WORK INSTRUCTION ->
The entries below are to be written out again without alteration.

__________________________________________________

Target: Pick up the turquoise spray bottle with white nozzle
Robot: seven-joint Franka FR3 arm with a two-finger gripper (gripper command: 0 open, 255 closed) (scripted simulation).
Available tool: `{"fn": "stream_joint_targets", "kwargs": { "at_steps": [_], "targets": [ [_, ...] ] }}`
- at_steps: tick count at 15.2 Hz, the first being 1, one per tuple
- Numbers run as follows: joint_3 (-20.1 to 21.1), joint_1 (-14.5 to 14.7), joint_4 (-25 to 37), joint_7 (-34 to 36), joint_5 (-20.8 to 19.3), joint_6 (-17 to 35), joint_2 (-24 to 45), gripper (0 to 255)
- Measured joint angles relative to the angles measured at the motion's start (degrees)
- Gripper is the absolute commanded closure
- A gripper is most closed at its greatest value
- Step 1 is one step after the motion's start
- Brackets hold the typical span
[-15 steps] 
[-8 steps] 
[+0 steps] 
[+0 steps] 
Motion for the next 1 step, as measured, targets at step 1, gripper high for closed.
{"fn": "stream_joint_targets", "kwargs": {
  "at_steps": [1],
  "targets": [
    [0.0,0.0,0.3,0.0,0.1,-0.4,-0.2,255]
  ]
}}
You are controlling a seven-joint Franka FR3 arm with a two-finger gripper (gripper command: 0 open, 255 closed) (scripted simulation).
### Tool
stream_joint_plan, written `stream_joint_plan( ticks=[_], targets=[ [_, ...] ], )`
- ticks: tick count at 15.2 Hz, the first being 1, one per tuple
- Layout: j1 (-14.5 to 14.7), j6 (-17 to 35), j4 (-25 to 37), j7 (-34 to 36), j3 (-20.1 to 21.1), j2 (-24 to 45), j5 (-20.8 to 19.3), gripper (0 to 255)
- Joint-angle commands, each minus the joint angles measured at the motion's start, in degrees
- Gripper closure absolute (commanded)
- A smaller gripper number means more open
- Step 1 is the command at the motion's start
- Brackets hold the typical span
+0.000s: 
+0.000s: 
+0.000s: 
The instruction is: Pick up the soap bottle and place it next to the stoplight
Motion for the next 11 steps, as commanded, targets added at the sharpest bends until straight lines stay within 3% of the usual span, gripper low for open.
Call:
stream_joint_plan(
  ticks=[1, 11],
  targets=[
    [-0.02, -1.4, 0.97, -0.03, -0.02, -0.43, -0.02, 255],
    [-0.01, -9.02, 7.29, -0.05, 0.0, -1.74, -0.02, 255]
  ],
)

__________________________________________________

ANSWER TO THE EXERCISE ->
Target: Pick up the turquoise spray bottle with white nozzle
Robot: seven-joint Franka FR3 arm with a two-finger gripper (gripper command: 0 open, 255 closed) (scripted simulation).
Available tool: `{"fn": "stream_joint_targets", "kwargs": { "at_steps": [_], "targets": [ [_, ...] ] }}`
- at_steps: tick count at 15.2 Hz, the first being 1, one per tuple
- Numbers run as follows: joint_3 (-20.1 to 21.1), joint_1 (-14.5 to 14.7), joint_4 (-25 to 37), joint_7 (-34 to 36), joint_5 (-20.8 to 19.3), joint_6 (-17 to 35), joint_2 (-24 to 45), gripper (0 to 255)
- Measured joint angles relative to the angles measured at the motion's start (degrees)
- Gripper is the absolute commanded closure
- A gripper is most closed at its greatest value
- Step 1 is one step after the motion's start
- Brackets hold the typical span
[-15 steps] 
[-8 steps] 
[+0 steps] 
[+0 steps] 
Motion for the next 1 step, as measured, targets at step 1, gripper high for closed.
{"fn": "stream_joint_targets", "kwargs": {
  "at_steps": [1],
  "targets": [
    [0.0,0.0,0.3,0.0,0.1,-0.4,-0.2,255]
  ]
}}
You are controlling a seven-joint Franka FR3 arm with a two-finger gripper (gripper command: 0 open, 255 closed) (scripted simulation).
### Tool
stream_joint_plan, written `stream_joint_plan( ticks=[_], targets=[ [_, ...] ], )`
- ticks: tick count at 15.2 Hz, the first being 1, one per tuple
- Layout: j1 (-14.5 to 14.7), j6 (-17 to 35), j4 (-25 to 37), j7 (-34 to 36), j3 (-20.1 to 21.1), j2 (-24 to 45), j5 (-20.8 to 19.3), gripper (0 to 255)
- Joint-angle commands, each minus the joint angles measured at the motion's start, in degrees
- Gripper closure absolute (commanded)
- A smaller gripper number means more open
- Step 1 is the command at the motion's start
- Brackets hold the typical span
+0.000s: 
+0.000s: 
+0.000s: 
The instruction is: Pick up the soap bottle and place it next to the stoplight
Motion for the next 11 steps, as commanded, targets added at the sharpest bends until straight lines stay within 3% of the usual span, gripper low for open.
Call:
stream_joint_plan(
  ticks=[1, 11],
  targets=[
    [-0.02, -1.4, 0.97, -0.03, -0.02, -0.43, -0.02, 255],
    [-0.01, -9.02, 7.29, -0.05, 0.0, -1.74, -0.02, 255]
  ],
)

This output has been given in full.